* _WHAT YOU NEED TO DO_
The lines to copy are those in the records below that hold the word "every".

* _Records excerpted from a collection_
..........

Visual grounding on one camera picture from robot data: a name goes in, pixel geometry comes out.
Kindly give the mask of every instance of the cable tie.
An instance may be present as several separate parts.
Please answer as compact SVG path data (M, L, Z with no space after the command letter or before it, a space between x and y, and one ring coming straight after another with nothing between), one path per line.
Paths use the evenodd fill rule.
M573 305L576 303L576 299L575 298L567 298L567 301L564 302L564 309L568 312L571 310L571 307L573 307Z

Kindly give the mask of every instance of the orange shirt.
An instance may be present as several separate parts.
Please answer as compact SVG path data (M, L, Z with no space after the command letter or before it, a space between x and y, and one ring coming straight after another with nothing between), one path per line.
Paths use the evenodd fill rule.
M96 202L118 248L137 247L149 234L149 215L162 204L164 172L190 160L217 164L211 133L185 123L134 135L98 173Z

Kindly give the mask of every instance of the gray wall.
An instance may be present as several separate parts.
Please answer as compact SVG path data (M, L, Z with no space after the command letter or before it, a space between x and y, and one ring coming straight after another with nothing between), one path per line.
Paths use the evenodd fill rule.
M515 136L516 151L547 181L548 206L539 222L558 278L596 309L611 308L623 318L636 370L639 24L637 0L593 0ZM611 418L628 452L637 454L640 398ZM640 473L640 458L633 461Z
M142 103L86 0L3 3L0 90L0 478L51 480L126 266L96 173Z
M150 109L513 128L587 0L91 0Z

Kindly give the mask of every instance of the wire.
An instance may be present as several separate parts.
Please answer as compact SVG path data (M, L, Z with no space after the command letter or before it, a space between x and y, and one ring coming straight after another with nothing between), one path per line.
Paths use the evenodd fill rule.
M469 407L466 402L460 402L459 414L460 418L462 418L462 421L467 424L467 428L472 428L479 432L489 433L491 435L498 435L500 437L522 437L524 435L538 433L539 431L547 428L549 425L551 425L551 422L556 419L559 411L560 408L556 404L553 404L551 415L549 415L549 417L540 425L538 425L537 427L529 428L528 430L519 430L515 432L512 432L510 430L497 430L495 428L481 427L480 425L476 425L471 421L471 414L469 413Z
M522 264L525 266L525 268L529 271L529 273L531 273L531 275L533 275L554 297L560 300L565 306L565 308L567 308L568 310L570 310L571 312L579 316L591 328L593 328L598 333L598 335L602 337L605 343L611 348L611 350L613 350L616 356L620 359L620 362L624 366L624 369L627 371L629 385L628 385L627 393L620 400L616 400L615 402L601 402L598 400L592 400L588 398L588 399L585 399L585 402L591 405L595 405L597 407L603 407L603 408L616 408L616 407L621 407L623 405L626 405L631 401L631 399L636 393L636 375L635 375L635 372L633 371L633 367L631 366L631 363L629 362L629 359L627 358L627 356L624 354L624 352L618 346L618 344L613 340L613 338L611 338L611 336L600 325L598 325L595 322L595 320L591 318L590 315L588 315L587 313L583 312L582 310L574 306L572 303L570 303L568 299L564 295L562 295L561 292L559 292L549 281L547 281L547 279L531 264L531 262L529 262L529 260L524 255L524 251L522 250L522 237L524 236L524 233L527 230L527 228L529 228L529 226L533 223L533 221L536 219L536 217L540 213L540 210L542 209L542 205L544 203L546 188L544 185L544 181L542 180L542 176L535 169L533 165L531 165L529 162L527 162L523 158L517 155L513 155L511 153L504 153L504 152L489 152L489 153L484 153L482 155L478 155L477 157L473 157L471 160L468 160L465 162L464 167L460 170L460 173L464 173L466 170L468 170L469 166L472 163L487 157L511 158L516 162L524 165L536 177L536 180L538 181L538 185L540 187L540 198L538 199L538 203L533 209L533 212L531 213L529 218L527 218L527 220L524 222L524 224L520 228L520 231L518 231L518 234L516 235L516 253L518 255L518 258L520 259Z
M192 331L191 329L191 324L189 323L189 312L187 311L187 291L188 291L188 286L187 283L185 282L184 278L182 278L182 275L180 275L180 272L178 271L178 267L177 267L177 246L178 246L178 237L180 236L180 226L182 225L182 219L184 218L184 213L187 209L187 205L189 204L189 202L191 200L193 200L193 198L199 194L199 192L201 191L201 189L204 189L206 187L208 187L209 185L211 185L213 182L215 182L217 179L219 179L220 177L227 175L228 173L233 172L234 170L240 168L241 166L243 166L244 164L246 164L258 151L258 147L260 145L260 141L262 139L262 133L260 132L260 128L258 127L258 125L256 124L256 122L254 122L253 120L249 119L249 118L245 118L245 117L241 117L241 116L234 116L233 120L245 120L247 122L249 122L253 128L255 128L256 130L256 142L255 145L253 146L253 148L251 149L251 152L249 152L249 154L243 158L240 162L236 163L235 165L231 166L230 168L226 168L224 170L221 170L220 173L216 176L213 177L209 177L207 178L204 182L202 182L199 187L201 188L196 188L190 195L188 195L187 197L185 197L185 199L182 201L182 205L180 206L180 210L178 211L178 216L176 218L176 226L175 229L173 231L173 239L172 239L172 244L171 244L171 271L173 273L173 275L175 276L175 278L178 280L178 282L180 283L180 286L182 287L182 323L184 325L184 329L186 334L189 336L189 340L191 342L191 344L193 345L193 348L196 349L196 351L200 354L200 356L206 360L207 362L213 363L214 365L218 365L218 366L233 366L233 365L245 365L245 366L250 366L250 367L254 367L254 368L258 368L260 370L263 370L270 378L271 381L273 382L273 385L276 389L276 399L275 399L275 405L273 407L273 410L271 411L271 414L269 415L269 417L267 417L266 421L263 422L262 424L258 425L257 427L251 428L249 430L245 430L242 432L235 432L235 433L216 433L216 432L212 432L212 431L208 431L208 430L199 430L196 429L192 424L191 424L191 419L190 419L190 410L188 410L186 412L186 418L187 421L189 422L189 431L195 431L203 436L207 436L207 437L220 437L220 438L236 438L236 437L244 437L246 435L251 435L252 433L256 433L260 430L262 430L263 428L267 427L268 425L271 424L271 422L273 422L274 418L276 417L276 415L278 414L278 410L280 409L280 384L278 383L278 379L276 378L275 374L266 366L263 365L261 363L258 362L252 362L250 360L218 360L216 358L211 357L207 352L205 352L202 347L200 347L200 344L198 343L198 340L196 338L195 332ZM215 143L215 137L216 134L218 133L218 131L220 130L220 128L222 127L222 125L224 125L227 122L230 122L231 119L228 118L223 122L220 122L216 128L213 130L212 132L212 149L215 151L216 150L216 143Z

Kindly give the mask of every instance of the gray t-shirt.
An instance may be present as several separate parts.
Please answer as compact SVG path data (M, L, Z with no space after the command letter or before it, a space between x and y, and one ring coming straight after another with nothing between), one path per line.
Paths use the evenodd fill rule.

..........

* _WORKED SOLUTION_
Kindly give the mask of every instance of the cable tie.
Kindly give the mask of every instance of the orange shirt.
Kindly give the mask of every instance of the gray wall.
Kindly give the mask of every instance of the wire.
Kindly give the mask of every instance of the gray t-shirt.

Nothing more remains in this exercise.